Sunday, February 23, 2020

Taiwan Is China: Part 07: 1518-1538: Age of Reformation

I unfortunately had to abandon Solon. I increased my army size to 65k but it was still far less than Ming's 136k.

Ming did the foolish thing of passing first reform and dropping their mandate to 20 while their army was still busy in Solon.

I attacked them for the mandate! First I had to take a detour to deal with Ming's ally Brunei. 2 of their provinces went to my ally Kutai - they might just as well have it if they want them. It didn't take long.

I discovered Ming managed to build a big fleet that could definitely challenge mine. I ended up stronger on seas, but it was far from total domination I was expecting.

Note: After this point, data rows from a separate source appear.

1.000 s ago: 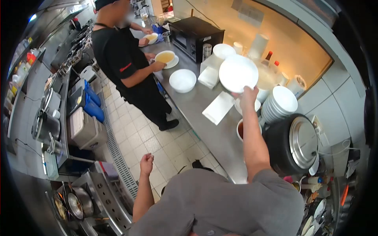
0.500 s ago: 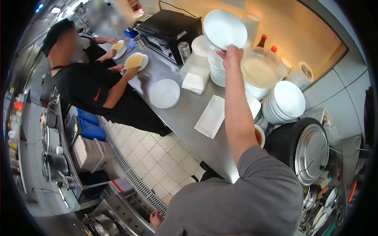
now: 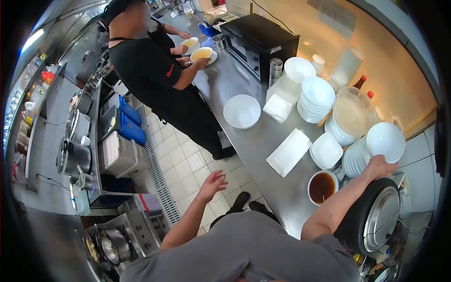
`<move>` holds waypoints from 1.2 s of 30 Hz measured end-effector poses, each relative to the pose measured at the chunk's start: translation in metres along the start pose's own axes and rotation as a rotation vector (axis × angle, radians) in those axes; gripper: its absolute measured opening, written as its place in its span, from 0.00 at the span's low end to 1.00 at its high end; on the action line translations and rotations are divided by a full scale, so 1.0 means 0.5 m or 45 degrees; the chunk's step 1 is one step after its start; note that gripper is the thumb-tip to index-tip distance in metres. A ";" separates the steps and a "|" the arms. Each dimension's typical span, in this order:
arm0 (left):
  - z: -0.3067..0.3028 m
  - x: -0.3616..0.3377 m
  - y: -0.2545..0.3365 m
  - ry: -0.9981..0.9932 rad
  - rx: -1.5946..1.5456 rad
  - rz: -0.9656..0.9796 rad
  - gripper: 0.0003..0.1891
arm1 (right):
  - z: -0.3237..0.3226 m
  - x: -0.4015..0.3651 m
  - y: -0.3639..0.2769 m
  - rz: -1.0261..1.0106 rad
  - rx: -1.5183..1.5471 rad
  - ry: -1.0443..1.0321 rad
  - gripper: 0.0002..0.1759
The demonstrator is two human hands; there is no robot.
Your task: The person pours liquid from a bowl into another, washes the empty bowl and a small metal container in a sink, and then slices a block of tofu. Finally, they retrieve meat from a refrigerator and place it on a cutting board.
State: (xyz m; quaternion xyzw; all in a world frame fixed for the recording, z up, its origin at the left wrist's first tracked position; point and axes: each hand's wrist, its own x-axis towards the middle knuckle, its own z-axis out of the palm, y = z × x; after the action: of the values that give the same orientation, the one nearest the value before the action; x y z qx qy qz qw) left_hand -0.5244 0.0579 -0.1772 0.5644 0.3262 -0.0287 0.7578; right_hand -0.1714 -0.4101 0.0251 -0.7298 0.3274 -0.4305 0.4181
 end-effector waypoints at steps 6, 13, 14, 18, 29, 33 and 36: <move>0.028 0.310 0.166 -0.076 -0.211 0.039 0.39 | -0.012 0.018 0.000 0.085 -0.385 -0.070 0.35; 0.068 0.528 0.250 0.156 -0.188 -0.077 0.29 | 0.017 0.095 0.039 0.324 -0.595 -0.128 0.28; 0.060 0.548 0.235 0.117 -0.189 -0.031 0.27 | 0.016 0.093 0.043 0.371 -0.575 -0.188 0.28; 0.047 0.584 0.182 0.014 -0.266 0.085 0.23 | -0.008 0.122 0.087 0.197 -0.289 -0.613 0.23; 0.002 0.073 0.200 -0.422 0.135 0.106 0.29 | -0.923 -0.313 0.304 -0.132 -0.431 -0.826 0.19; 0.183 -0.198 0.203 -0.691 0.311 0.122 0.29 | -1.386 -0.469 0.561 0.485 -0.755 -0.570 0.20; 0.381 -0.361 0.177 -0.994 0.435 -0.054 0.31 | -1.658 -0.549 0.647 0.743 -0.908 -0.445 0.20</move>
State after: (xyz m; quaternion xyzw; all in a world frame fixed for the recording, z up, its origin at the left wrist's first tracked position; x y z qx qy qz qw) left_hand -0.5418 -0.1353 0.0205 0.6218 0.0170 -0.3095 0.7192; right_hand -1.0714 -0.5936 -0.1290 -0.7666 0.5702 -0.0277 0.2940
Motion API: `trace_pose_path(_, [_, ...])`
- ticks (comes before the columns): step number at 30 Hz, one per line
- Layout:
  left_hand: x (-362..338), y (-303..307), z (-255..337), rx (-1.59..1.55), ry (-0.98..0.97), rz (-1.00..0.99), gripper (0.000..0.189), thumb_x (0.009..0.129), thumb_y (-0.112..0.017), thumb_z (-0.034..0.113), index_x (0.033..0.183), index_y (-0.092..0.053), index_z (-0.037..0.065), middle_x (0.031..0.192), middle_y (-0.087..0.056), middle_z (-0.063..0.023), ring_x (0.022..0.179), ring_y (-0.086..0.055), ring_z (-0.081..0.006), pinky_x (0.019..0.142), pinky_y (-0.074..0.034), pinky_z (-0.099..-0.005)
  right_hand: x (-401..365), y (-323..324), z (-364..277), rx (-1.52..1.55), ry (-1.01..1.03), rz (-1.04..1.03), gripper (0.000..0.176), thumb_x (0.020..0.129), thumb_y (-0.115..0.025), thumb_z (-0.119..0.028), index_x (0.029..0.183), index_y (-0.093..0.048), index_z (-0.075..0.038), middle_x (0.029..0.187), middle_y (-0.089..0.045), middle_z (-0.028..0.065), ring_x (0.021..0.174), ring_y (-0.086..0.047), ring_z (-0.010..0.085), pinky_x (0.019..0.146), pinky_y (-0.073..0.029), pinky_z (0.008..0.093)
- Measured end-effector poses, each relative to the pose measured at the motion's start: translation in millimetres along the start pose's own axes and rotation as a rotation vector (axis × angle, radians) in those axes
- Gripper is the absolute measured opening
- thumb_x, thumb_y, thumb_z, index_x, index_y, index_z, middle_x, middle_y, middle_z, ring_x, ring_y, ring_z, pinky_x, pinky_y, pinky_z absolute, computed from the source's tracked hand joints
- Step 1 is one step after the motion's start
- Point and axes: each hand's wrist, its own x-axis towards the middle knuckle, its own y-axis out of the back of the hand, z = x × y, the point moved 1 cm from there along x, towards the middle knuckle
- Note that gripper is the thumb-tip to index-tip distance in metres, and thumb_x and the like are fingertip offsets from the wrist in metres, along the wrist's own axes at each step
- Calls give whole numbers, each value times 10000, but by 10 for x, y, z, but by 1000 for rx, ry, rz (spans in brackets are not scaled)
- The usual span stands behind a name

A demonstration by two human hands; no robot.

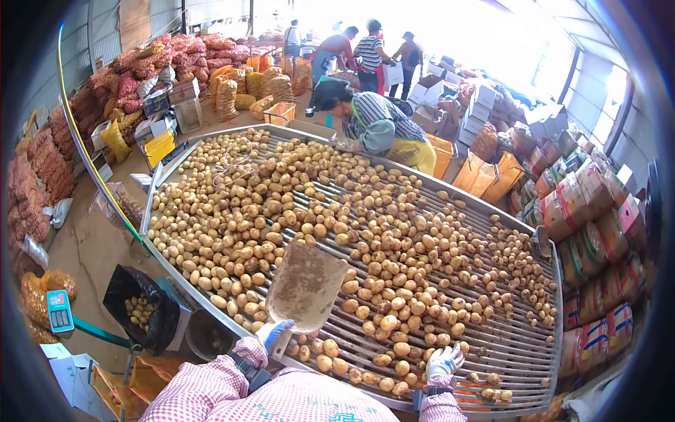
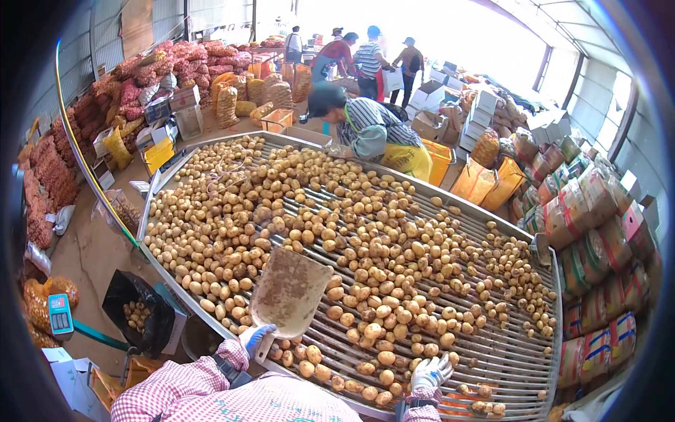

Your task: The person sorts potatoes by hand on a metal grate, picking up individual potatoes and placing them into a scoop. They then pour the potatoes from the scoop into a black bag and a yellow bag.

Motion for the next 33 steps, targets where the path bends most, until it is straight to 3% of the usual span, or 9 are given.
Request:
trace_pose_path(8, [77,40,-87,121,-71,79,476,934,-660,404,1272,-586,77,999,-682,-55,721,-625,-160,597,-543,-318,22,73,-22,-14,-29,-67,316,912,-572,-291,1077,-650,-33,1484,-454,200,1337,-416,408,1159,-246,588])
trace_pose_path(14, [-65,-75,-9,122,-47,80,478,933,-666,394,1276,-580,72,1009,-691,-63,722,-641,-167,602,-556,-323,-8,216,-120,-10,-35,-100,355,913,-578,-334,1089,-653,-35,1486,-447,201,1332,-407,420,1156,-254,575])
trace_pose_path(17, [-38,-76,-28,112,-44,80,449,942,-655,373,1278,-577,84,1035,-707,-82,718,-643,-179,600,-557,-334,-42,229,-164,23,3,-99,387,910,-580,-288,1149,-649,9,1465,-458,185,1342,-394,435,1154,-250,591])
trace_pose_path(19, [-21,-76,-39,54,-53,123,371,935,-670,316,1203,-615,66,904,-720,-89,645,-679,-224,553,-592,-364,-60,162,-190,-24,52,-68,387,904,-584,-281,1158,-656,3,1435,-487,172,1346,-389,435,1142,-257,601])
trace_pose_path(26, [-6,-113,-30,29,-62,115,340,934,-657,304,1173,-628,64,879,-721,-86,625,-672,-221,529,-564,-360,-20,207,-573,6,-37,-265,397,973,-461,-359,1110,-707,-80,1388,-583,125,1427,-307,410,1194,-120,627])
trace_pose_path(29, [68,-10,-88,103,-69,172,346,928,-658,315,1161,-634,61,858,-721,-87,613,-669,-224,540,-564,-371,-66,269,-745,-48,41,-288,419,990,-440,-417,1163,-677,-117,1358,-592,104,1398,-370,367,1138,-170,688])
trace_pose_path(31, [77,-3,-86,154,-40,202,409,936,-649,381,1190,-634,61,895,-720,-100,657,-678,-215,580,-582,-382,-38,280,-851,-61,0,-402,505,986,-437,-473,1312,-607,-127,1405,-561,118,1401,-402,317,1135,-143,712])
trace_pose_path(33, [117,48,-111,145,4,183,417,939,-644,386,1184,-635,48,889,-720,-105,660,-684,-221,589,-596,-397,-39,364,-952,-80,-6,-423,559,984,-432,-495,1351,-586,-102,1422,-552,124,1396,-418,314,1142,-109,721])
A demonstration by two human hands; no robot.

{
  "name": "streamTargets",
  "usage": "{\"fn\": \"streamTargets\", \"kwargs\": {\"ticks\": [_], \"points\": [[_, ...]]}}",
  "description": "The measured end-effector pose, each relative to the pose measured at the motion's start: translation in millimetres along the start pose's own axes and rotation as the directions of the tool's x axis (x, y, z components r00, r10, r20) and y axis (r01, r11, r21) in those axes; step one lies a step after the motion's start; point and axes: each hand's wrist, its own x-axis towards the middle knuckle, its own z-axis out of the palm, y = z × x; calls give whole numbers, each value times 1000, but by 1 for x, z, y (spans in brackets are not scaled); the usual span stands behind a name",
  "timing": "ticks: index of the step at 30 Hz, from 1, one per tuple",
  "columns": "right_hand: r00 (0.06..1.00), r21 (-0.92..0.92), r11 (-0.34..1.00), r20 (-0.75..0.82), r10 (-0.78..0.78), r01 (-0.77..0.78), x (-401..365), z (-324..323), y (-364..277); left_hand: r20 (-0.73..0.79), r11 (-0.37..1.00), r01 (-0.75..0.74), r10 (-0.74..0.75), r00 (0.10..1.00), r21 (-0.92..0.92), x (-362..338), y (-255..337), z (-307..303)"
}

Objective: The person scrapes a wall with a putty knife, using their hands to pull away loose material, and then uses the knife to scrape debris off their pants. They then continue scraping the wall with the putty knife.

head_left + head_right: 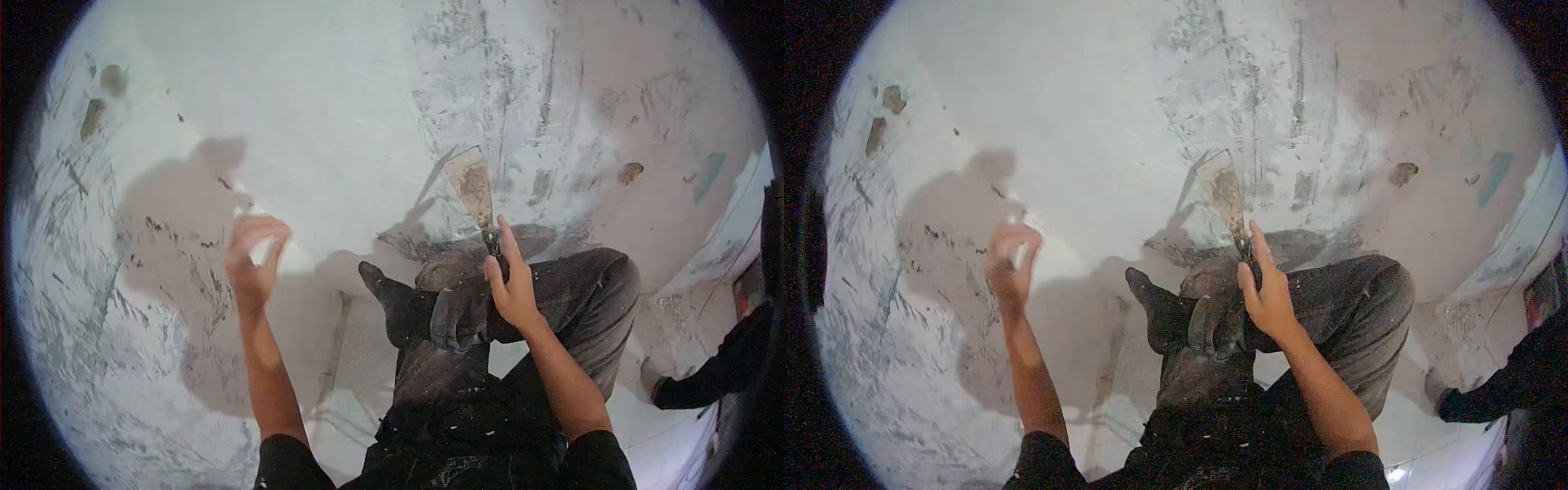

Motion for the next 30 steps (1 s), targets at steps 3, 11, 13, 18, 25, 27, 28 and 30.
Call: {"fn": "streamTargets", "kwargs": {"ticks": [3,11,13,18,25,27,28,30], "points": [[995,-87,992,-29,-96,93,4,0,8,-37,998,2,-4,999,-69,13,9,-1],[999,-20,999,9,45,-45,4,-6,1,484,990,-43,105,869,-137,5,61,123],[998,6,998,5,56,-56,8,-6,-6,502,984,-67,141,853,-162,9,74,144],[998,87,995,-5,56,-55,31,3,-14,329,971,-237,219,919,15,31,87,175],[1000,38,999,-3,-19,19,34,27,8,269,961,-249,210,940,119,39,87,186],[997,-40,997,-32,-69,68,32,33,16,258,907,-361,303,917,217,36,89,188],[993,-35,995,-59,-101,99,33,34,16,258,907,-360,302,918,218,35,89,189],[988,-34,991,-79,-136,133,35,32,14,197,922,-335,298,934,193,33,92,192]]}}
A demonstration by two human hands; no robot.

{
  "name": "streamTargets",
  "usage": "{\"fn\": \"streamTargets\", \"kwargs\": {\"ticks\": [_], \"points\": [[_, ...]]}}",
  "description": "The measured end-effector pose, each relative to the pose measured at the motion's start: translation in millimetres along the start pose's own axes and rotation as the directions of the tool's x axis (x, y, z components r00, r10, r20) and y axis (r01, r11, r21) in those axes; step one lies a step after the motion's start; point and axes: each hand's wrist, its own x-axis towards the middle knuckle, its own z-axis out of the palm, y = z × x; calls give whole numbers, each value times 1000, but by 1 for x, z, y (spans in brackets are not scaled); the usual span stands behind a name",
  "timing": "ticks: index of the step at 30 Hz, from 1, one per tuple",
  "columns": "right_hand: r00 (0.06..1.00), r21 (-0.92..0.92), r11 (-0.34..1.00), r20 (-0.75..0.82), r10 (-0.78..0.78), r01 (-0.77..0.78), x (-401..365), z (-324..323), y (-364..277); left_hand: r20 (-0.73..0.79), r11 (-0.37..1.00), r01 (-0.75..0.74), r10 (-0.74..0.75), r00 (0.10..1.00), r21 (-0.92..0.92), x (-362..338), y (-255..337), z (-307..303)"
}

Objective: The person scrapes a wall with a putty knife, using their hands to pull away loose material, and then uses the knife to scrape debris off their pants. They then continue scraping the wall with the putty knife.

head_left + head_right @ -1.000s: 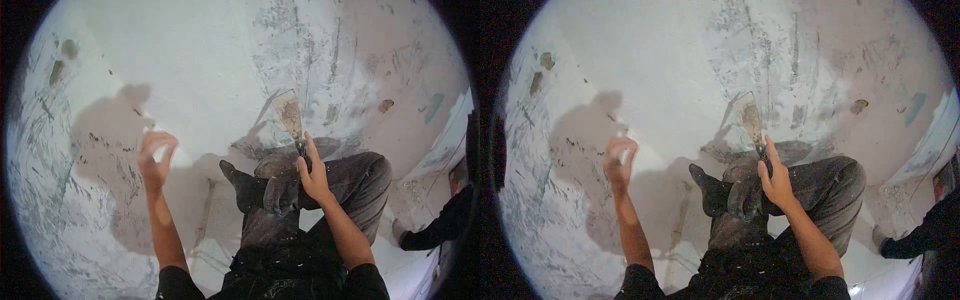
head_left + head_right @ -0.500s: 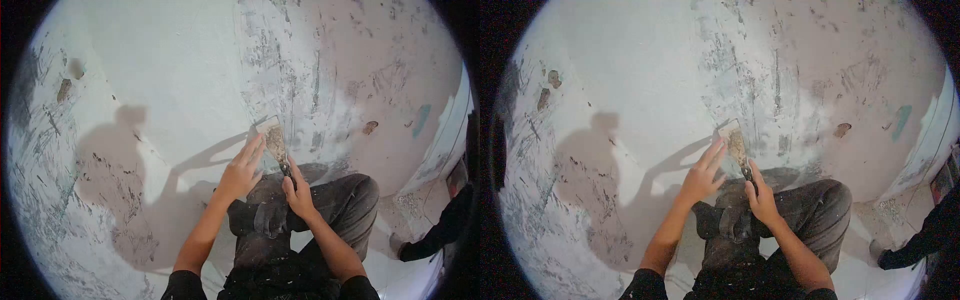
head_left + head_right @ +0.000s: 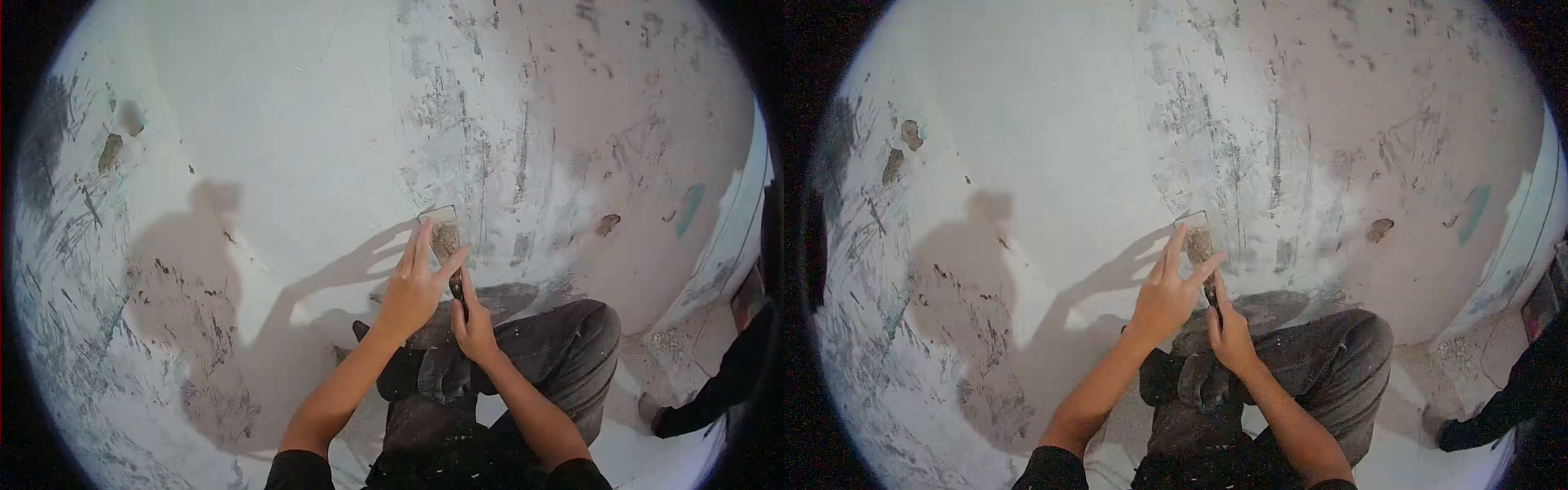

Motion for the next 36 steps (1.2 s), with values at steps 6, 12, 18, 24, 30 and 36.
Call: {"fn": "streamTargets", "kwargs": {"ticks": [6,12,18,24,30,36], "points": [[979,130,971,-13,204,-201,-2,4,-4,21,998,53,-53,998,-27,0,9,-2],[951,255,919,9,309,-301,-4,13,6,16,998,58,-58,998,-31,-4,8,3],[958,241,928,30,284,-283,-3,17,2,61,997,64,-62,996,-40,-6,6,0],[955,331,904,-30,295,-269,0,38,-3,143,994,94,-85,986,-55,-4,2,-11],[980,207,963,-68,189,-172,0,34,5,89,995,68,-62,994,-69,-7,-3,0],[974,171,961,-25,225,-218,-6,27,5,116,990,99,-87,989,-104,-11,3,2]]}}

On land I invaded Beijing and Canton - and I inflicted a lot of damage, but Ming managed to overwhelm both invasions with sheer numbers. I took Beijing and Canton and some tiny amount of money in the war.

48k peasants and 31 ships were lost on our side - while 102k and 29 ships on theirs. This was most embarassing naval performance.

Kutai called me into some petty war against Makasar, so I sent them some ships for blockading.
Kutai then lost Makasar and 1/2 of provinces I gave them to rebels because AI is awful at dealing with rebels if islands are involved.

My 5/5/6 shoguness even got -10% AE trait. Also +10% construction cost, but it's no big deal.

Age of Reformation started August 1522. And that threw Ming into even deeper crisis.

Ming was still holding it together, but they lost half their army and all their manpower reserves.


1:1 K:D ratio is not a good way to fight Ming

It was my job to give them a big push. I sunk their navy, fully blockaded everything. Armies were not doing too great, but I had secret second army of Ming rebels - Ming can't fight both me and rebels at the same time.

I took just Nanjing area and all their money, which feels like so little, but the goal was mostly to push them deeper into the abyss.

After that I had a detour in Korea. I went so close to clean borders, but I'd go 101% overextension if I connected to Nivkh, so that will have to wait. The whole region will turn into a total bordergore once Ming falls apart anyway.

Ming faced second wave of rebellions, and that really crushed their army, but so far it's holding together as a single country.

The way Mingsplotion typically works is:

  • first wave of rebellions, Ming recruits everyone it can, so rebels get crushed, but they end up without any manpower
  • 10 year gap due to recent uprising modifier
  • second wave of rebellions, Ming throws their armies at rebels, and their army gets smaller and smaller - some rebels even survive that, but they're unable to break the country
  • 10 year gap due to recent uprising modifier
  • third wave of rebellion, Ming is without manpower, without even a single stack that can take a rebel stack, and there are often some leftover rebels from the second wave. At this point Ming breaks by events - with Shun attacking them for mandate, Yue and Wu turning into disloyal marches, Dali becoming independent tributary
  • between Shun war for mandate, Yue/Wu independence wars, further rebel waves every 10 years, and then often Oirats or anyone else joining the pileup, Ming explodes into even more pieces
  • then whoever is strongest takes the mandate, and they can't keep it high, so they fall apart as well - without special events
My war was after first wave, but I can see second wave happening and Ming's army is down to 36k with no reserves vs 124k rebels and more coming all the time.


I took exploration, religious, and expansion as my ideas. Not taking administrative and trying to conquer China is maybe not the best combination, but so far I failed to spawn any CNs. Not like CNs would help all that much - my trade network situation is awful, and the only way to fix it is to conquer 2/3 of China.